Which brings me to us
the writers. There are a number of questions we need to ask ourselves
as we approach a story:
- Why am I telling this story? – Why me? Why now? Why do I care? (If you don’t the reader certainly won’t).
- How does the story fit with or challenge the context familiar to my reader?
- What is the emotional key to the story? What touches me most deeply? How will it resonate with the reader?
- What will I and the reader take from the story?
- What tools do I have to do the job?
These then are the
fundamentals from which all storytelling flows and I always go back
to them when I am working on a story. I find them particularly useful
when I am working on the second draft.
Sunday, 4 March 2012
A room of one's own
When I was younger (in
my teens and 20’s) I used to write, a lot. I didn’t just write: I
was published in poetry anthologies and magazines, but then I
stopped. I was too busy with working and being a mum. Maybe the
writing abandoned me rather than the other way round. Maybe as
Virginia Woolf put it “Every woman needs a room of her own.”, not
just physically but psychologically – a creative space.And I didn’t
have one.
I’d always made up
stories and composed poetry, even before I was taught how to write
them down. And not having a room of my own didn’t stop that
process, I just didn’t write anything down. Somehow it wasn’t
important enough. I needed to get away. About seven years ago I
bought a farmhouse in the Czech Republic.
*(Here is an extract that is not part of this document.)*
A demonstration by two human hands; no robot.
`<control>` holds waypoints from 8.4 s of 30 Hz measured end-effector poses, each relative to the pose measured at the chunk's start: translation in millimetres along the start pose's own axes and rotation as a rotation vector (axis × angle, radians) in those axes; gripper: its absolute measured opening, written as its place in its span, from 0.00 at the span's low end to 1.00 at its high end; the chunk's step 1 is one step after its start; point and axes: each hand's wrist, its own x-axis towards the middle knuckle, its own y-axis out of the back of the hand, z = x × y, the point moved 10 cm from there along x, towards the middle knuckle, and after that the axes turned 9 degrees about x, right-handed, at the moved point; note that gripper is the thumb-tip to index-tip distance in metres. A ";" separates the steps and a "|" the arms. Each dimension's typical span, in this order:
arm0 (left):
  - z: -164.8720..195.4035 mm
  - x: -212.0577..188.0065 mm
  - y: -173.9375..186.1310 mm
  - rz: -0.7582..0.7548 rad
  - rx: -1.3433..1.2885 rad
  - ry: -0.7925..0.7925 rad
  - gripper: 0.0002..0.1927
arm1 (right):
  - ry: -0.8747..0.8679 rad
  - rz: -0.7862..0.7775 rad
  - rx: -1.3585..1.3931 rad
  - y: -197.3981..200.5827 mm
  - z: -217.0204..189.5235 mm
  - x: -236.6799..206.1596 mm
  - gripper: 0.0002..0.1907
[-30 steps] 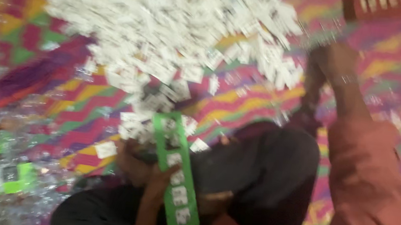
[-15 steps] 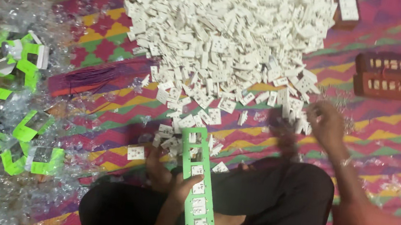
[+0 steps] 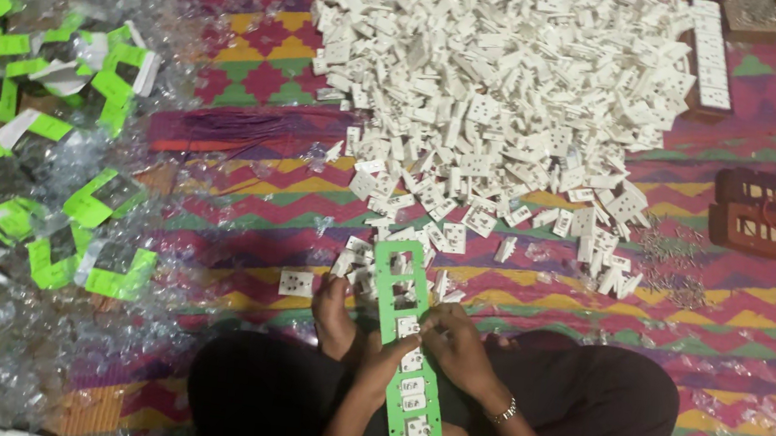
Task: The person sits on a colorful mat and assembles white electrical socket modules into a green multi-socket board. They pick modules from a large pile, place them into slots on the board, and secure them with small metal fasteners. The process is repeated for each module on the board.
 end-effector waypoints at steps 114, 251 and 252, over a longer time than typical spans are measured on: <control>0.9 -1.6 -1.9 -0.028 -0.088 0.112 0.08 | 0.342 0.068 -0.514 -8.5 -65.1 -7.2 0.15; 37.4 -25.2 -21.5 0.018 -0.245 0.029 0.11 | -0.104 0.165 0.446 -2.8 16.1 -30.7 0.14; 32.9 -24.7 -22.9 0.017 -0.266 0.064 0.11 | -0.079 0.161 0.488 -2.2 14.0 -30.0 0.13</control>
I had intended to buy a
little hut, somewhere that didn’t need lots doing to it, where I
could live in nature for a while and write. Instead I bought a ruined
farmhouse, one which would need lots of TLC and work. Talk about
sabotaging one’s best intentions!
But
the Czech house brought one great benefit – I started to blog about
my experiences in “Adventures
in the Czech Republic.”
And I loved blogging, the feedback was great and I got to know some
really lovely, interesting people in cyberspace.
A few years ago the
house, although not finished (I had run out of money), was ready to
be used for my original purpose. I took a deep breath and sat down
with my hands resting on a computer keyboard and a blank screen in
front of me.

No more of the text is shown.